- Opening Delimiter -
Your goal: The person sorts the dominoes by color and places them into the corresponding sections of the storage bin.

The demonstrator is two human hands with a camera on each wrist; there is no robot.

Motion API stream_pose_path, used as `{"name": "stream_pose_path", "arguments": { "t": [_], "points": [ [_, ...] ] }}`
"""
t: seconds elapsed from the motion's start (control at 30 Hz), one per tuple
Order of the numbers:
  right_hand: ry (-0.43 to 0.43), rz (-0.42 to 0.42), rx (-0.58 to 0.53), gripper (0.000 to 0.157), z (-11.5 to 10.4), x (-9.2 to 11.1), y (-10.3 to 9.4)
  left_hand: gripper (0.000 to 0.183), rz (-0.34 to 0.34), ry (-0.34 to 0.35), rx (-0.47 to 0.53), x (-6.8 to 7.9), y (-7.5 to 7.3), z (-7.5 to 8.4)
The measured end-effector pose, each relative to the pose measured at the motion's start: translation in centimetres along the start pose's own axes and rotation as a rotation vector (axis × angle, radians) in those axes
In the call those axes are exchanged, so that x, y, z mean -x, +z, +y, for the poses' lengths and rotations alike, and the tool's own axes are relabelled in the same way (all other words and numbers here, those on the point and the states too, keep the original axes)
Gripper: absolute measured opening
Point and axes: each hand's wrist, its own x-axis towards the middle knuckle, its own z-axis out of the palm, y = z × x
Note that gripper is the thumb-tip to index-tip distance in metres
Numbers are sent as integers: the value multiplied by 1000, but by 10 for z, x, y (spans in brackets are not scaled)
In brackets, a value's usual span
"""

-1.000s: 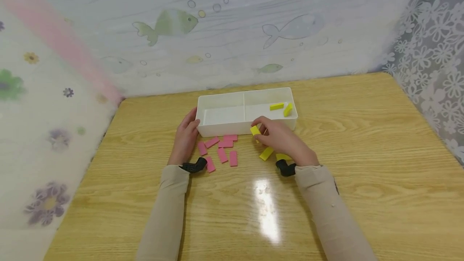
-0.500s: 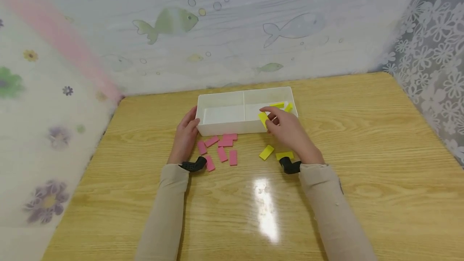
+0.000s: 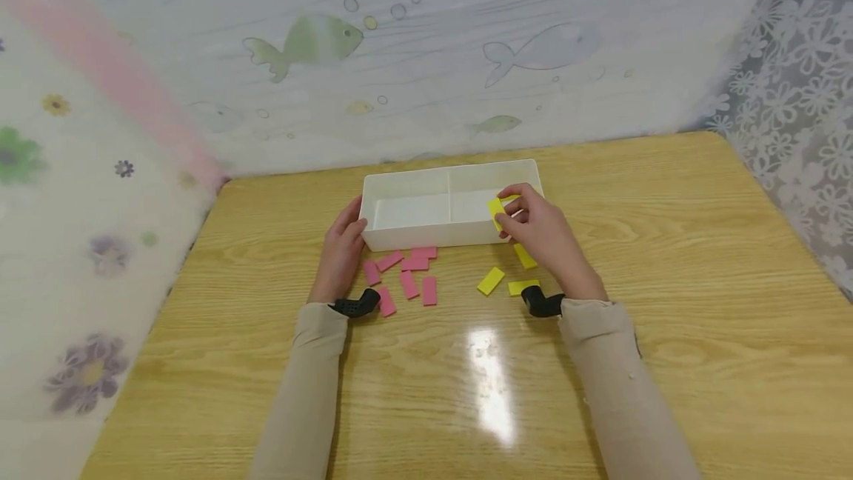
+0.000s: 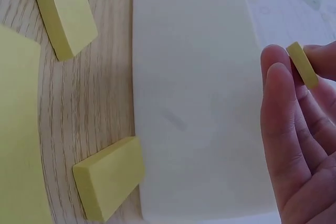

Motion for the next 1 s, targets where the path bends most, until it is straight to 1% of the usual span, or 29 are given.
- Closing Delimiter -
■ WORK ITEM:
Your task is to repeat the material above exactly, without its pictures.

■ TASK RESPONSE:
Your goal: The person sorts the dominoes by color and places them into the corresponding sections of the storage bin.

The demonstrator is two human hands with a camera on each wrist; there is no robot.

Motion API stream_pose_path, used as `{"name": "stream_pose_path", "arguments": { "t": [_], "points": [ [_, ...] ] }}`
"""
t: seconds elapsed from the motion's start (control at 30 Hz), one per tuple
Order of the numbers:
  right_hand: ry (-0.43 to 0.43), rz (-0.42 to 0.42), rx (-0.58 to 0.53), gripper (0.000 to 0.157), z (-11.5 to 10.4), x (-9.2 to 11.1), y (-10.3 to 9.4)
  left_hand: gripper (0.000 to 0.183), rz (-0.34 to 0.34), ry (-0.34 to 0.35), rx (-0.47 to 0.53), x (-6.8 to 7.9), y (-7.5 to 7.3), z (-7.5 to 8.4)
The measured end-effector pose, each relative to the pose measured at the motion's start: translation in centimetres along the start pose's own axes and rotation as a rotation vector (axis × angle, radians) in those axes
In the call those axes are exchanged, so that x, y, z mean -x, +z, +y, for the poses' lengths and rotations alike, and the tool's own axes are relabelled in the same way (all other words and numbers here, those on the point and the states too, keep the original axes)
Gripper: absolute measured opening
Point and axes: each hand's wrist, its own x-axis towards the middle knuckle, its own z-axis out of the palm, y = z × x
Note that gripper is the thumb-tip to index-tip distance in metres
Numbers are sent as integers: the value multiplied by 1000, but by 10 for z, x, y (spans in brackets are not scaled)
In brackets, a value's usual span
"""

-1.000s: 
-0.500s: 
+0.000s: 
+0.000s: 

Motion for the next 1 s, targets where the path bends most, until it is straight to 1% of the usual span, or 29 are given.

The answer requires nothing further.